Utmost Resistance Rule
A demanding common law requirement for rape victims to show non-consent through continuous physical struggle reflecting full capacity, which eventually evolved to 'earnest' or 'reasonable' resistance.
Marital Immunity (Rape)
A controversial common law concept that conclusively presumed consent for sexual intercourse within a marriage, meaning no such thing as rape within a marriage (largely abolished).
Rape Shield Statutes
Evidentiary rules that limit the circumstances in which a defendant can introduce a victim's past sexual behavior in sexual assault cases.
Statutory Rape
A crime, arising from legislative enactment (originally in England), that criminalizes sex with a person below a certain age of consent, regardless of actual consent given the victim's legal incapacity to consent.
Affirmative Consent
The knowing, voluntary, and mutual decision among all participants to engage in sexual activity (e.g., in New York's 'Enough is Enough' legislation).

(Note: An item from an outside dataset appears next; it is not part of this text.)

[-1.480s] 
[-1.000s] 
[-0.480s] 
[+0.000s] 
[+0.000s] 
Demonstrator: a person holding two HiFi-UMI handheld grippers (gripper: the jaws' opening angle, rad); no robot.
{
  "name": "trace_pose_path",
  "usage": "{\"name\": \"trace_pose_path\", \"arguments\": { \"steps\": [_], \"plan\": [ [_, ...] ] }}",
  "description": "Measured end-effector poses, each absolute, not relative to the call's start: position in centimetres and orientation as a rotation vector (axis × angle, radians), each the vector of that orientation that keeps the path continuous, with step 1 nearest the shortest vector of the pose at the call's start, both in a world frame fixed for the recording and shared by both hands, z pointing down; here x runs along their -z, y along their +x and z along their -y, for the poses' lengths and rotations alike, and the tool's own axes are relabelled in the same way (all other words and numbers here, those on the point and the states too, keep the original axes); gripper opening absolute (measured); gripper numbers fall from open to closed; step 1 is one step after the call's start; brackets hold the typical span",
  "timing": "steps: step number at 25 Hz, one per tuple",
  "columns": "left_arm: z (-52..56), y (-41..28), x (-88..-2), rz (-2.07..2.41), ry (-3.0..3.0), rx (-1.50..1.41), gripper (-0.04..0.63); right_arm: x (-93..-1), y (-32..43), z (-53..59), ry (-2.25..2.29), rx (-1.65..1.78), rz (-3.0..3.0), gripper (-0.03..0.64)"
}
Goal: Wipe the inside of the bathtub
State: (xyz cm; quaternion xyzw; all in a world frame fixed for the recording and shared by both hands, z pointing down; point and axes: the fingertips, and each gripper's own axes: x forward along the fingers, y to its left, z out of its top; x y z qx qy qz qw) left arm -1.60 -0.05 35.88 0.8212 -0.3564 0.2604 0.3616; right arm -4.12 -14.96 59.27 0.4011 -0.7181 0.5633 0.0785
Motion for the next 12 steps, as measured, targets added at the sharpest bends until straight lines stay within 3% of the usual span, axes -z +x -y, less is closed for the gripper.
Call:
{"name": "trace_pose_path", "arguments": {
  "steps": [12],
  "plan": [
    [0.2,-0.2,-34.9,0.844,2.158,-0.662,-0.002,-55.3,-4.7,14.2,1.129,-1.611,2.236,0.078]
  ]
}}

Sexual Contact (Broad Definition)
Intentional touching of genitalia, anus, groin, breast, inner thigh, or buttocks of any person (directly or through clothing) with intent to abuse, humiliate, harass, degrade, or arouse/gratify sexual desire.
Assault (Common Law)
An attempted battery OR the intentional creation of a reasonable apprehension in the victim's mind of imminent bodily harm; a specific intent misdemeanor.
Battery (Common Law)
The unlawful application of force to another resulting in bodily injury or offensive touching; a general intent misdemeanor.
Kidnapping (Common Law)
The unlawful confinement and transportation of another out of the country; a misdemeanor (later transformed into a serious felony).